(DIRECTIONS FOR THIS TASK) Quote exactly the lines spanning from the top of the data below to the line that contains "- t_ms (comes", including both.

(DATA FOR THIS EXERCISE)
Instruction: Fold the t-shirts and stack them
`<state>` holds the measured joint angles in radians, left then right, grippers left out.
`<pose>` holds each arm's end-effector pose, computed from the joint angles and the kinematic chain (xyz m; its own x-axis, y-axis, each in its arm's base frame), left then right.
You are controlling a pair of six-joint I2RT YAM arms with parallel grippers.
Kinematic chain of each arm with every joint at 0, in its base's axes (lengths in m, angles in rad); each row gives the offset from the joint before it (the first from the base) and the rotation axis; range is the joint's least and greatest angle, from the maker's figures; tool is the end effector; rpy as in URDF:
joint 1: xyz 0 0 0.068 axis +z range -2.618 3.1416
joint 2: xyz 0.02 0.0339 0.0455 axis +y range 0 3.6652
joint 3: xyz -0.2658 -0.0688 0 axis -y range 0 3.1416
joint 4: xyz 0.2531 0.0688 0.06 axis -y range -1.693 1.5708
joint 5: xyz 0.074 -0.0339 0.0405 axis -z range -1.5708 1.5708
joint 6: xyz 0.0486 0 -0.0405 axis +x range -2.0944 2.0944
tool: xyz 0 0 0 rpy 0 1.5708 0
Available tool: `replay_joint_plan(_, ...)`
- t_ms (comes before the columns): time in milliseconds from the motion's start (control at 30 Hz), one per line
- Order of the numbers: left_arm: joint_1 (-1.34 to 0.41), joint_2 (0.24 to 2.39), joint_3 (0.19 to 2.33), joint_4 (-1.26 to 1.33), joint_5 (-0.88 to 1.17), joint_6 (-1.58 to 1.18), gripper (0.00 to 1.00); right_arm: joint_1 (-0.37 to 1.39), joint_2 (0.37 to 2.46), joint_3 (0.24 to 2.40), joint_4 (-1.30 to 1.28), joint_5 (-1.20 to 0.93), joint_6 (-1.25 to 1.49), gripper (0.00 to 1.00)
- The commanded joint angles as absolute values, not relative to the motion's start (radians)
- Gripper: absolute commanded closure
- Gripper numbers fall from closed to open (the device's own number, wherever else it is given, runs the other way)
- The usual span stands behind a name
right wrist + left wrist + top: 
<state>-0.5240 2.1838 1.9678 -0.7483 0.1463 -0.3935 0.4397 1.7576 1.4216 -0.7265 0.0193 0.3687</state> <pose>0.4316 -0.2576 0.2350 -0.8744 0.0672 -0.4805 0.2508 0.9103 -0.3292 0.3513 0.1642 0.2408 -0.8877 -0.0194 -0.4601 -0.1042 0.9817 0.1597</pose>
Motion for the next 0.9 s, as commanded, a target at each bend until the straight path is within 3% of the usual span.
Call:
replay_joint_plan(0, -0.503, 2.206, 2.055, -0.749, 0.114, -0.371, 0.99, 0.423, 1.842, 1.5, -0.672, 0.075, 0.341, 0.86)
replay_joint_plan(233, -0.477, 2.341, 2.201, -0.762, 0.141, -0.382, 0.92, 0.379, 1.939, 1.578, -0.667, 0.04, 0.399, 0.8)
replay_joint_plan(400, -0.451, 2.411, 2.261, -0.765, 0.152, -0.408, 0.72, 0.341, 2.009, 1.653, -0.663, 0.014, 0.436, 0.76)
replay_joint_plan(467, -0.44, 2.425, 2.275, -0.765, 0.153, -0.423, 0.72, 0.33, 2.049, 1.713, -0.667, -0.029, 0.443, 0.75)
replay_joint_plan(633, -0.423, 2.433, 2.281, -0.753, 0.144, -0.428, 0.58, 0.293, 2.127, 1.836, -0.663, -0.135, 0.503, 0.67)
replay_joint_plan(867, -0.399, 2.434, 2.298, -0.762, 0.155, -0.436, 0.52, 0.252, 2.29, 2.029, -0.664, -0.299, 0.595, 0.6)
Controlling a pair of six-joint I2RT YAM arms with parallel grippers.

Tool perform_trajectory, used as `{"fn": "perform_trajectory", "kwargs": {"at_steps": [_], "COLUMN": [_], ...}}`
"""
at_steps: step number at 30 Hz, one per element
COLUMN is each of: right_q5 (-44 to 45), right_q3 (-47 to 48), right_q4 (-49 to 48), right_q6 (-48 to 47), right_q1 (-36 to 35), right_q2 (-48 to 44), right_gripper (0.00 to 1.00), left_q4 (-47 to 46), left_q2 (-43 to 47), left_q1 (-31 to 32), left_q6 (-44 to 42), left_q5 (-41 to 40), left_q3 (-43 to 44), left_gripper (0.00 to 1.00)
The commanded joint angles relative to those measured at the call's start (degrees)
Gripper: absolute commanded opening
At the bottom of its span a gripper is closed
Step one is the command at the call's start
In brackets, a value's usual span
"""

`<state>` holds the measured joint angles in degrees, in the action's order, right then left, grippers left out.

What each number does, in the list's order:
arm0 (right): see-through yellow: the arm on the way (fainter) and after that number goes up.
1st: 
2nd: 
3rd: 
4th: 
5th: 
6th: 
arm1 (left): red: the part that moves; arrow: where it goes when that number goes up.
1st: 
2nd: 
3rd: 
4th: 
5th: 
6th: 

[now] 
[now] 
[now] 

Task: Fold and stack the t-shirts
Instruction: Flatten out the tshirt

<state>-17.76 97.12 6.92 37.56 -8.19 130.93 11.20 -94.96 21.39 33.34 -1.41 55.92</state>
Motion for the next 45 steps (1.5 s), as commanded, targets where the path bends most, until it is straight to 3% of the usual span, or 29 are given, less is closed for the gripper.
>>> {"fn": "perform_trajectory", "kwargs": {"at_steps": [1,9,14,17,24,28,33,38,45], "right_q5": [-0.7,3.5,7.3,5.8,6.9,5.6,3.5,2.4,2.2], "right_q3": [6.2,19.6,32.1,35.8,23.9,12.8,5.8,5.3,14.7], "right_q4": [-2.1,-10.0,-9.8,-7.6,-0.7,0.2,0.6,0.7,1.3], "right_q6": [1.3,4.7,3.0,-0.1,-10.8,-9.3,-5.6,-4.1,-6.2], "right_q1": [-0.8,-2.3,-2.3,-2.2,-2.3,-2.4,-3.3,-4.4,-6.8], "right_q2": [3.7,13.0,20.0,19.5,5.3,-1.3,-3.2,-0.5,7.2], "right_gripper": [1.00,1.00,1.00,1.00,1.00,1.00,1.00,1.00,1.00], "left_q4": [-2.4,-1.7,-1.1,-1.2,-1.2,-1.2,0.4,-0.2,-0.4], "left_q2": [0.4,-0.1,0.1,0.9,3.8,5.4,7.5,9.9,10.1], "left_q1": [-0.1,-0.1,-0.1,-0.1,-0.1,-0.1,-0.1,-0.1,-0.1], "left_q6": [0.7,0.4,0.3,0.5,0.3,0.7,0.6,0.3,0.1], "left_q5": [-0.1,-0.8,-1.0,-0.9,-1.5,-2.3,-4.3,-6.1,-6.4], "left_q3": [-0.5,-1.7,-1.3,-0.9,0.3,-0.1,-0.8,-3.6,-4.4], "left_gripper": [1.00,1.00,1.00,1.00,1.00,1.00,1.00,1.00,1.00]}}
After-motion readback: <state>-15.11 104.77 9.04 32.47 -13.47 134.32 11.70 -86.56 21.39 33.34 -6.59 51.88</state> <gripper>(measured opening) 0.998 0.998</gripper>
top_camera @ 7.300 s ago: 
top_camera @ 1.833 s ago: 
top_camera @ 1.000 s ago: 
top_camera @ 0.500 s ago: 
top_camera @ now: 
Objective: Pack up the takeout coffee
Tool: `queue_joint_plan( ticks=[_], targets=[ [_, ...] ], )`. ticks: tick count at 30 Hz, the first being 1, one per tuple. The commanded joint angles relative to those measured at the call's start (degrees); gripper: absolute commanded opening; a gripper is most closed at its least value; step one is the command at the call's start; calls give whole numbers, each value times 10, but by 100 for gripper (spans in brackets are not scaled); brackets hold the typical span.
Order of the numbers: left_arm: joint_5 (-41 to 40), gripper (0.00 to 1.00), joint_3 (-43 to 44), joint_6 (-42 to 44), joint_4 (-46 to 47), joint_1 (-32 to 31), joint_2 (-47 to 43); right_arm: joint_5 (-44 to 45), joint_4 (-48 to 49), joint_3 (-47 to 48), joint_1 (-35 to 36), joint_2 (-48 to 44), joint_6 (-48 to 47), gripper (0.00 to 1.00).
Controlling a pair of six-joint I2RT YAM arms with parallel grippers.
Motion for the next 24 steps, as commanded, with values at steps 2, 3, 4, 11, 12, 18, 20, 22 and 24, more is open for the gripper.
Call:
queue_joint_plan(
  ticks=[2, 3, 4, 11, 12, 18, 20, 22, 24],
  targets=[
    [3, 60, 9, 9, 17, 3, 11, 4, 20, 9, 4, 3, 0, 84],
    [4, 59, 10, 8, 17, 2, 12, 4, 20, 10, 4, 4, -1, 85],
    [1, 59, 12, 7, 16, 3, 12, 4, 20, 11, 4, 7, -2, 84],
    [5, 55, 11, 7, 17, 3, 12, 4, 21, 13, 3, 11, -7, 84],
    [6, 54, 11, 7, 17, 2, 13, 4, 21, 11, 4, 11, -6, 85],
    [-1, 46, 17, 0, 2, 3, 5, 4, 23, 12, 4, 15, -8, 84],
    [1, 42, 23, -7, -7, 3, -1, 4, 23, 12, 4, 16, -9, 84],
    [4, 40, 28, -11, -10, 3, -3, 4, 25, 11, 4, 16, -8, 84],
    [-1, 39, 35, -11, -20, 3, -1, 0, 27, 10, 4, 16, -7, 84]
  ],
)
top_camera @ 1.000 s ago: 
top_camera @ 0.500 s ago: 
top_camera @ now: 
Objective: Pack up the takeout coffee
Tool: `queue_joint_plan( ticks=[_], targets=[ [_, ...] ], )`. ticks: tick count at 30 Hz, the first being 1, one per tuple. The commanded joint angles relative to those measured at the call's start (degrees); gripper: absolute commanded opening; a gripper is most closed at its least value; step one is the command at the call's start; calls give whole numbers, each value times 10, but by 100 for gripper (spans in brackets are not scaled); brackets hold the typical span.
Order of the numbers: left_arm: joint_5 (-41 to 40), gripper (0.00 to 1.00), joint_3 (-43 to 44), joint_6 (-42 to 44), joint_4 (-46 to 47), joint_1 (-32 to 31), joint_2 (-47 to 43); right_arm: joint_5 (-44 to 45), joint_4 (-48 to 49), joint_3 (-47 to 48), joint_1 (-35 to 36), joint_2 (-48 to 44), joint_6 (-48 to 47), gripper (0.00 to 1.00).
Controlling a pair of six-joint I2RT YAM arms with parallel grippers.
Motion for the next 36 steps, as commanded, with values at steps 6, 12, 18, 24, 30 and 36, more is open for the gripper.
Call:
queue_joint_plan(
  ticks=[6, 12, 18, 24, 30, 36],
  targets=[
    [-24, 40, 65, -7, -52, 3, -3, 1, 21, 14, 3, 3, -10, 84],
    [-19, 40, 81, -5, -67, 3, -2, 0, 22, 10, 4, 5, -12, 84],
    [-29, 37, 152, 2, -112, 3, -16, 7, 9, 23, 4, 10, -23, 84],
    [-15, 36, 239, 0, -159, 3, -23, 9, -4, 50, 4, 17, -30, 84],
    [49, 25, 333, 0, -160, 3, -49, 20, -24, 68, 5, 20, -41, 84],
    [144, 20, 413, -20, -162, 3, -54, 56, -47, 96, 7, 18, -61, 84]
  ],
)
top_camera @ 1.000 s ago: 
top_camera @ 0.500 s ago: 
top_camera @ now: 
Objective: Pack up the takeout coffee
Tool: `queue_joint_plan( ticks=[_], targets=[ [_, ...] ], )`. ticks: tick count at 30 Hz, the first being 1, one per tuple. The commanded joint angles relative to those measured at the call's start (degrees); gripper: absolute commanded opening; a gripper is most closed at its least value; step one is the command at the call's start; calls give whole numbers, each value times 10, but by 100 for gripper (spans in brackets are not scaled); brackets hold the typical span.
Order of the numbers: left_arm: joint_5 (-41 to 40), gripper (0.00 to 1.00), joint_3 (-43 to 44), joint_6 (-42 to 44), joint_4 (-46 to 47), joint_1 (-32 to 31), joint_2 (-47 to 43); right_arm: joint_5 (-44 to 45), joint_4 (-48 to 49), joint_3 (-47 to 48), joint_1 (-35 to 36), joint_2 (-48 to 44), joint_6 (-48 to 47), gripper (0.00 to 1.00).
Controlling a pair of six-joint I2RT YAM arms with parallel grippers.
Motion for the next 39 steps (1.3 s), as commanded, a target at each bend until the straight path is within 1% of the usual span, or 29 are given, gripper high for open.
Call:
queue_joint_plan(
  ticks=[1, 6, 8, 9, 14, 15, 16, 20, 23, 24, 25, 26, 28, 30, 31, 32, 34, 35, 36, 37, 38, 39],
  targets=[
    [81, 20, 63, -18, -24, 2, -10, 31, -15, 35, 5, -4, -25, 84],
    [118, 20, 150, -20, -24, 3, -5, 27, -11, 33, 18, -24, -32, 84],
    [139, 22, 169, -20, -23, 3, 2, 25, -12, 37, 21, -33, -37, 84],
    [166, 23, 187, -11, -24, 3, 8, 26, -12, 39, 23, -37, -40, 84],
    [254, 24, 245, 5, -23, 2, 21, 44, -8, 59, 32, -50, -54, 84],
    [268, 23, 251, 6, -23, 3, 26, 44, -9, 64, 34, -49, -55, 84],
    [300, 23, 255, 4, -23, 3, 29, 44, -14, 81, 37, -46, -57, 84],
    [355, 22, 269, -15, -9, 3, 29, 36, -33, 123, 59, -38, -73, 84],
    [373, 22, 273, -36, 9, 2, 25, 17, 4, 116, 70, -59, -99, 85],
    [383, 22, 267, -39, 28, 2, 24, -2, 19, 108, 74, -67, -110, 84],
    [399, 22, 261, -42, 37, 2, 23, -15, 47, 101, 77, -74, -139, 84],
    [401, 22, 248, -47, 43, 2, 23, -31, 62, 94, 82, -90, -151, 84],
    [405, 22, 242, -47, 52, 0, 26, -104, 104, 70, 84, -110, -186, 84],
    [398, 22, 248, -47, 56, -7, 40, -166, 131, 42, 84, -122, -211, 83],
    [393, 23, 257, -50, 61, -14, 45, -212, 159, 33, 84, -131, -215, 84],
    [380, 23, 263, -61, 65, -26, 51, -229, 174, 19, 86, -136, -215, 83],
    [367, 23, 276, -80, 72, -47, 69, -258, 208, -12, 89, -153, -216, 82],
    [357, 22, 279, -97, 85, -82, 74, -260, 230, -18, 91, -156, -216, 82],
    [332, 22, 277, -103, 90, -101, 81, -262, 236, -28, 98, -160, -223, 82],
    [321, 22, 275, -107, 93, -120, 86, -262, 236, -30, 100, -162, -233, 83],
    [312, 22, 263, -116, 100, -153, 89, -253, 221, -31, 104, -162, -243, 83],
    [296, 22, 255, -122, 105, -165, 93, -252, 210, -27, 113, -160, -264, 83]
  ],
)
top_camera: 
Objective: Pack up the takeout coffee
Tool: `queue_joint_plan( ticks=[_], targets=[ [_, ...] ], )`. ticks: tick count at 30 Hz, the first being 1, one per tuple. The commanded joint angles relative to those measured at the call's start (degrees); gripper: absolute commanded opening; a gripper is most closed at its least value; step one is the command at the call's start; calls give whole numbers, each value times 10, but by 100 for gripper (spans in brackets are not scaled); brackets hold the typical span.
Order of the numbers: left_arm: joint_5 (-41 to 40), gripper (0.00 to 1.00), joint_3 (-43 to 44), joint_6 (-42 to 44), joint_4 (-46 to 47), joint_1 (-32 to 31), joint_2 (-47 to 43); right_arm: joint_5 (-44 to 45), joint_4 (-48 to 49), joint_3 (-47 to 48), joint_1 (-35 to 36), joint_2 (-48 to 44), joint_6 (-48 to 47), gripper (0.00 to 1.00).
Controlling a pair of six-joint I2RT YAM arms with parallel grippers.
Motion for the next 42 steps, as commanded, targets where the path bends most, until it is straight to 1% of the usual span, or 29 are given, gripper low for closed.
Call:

(FINISHED TASK)
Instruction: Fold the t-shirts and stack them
`<state>` holds the measured joint angles in radians, left then right, grippers left out.
`<pose>` holds each arm's end-effector pose, computed from the joint angles and the kinematic chain (xyz m; its own x-axis, y-axis, each in its arm's base frame), left then right.
You are controlling a pair of six-joint I2RT YAM arms with parallel grippers.
Kinematic chain of each arm with every joint at 0, in its base's axes (lengths in m, angles in rad); each row gives the offset from the joint before it (the first from the base) and the rotation axis; range is the joint's least and greatest angle, from the maker's figures; tool is the end effector; rpy as in URDF:
joint 1: xyz 0 0 0.068 axis +z range -2.618 3.1416
joint 2: xyz 0.02 0.0339 0.0455 axis +y range 0 3.6652
joint 3: xyz -0.2658 -0.0688 0 axis -y range 0 3.1416
joint 4: xyz 0.2531 0.0688 0.06 axis -y range -1.693 1.5708
joint 5: xyz 0.074 -0.0339 0.0405 axis -z range -1.5708 1.5708
joint 6: xyz 0.0486 0 -0.0405 axis +x range -2.0944 2.0944
tool: xyz 0 0 0 rpy 0 1.5708 0
Available tool: `replay_joint_plan(_, ...)`
- t_ms (comes before the columns): time in milliseconds from the motion's start (control at 30 Hz), one per line

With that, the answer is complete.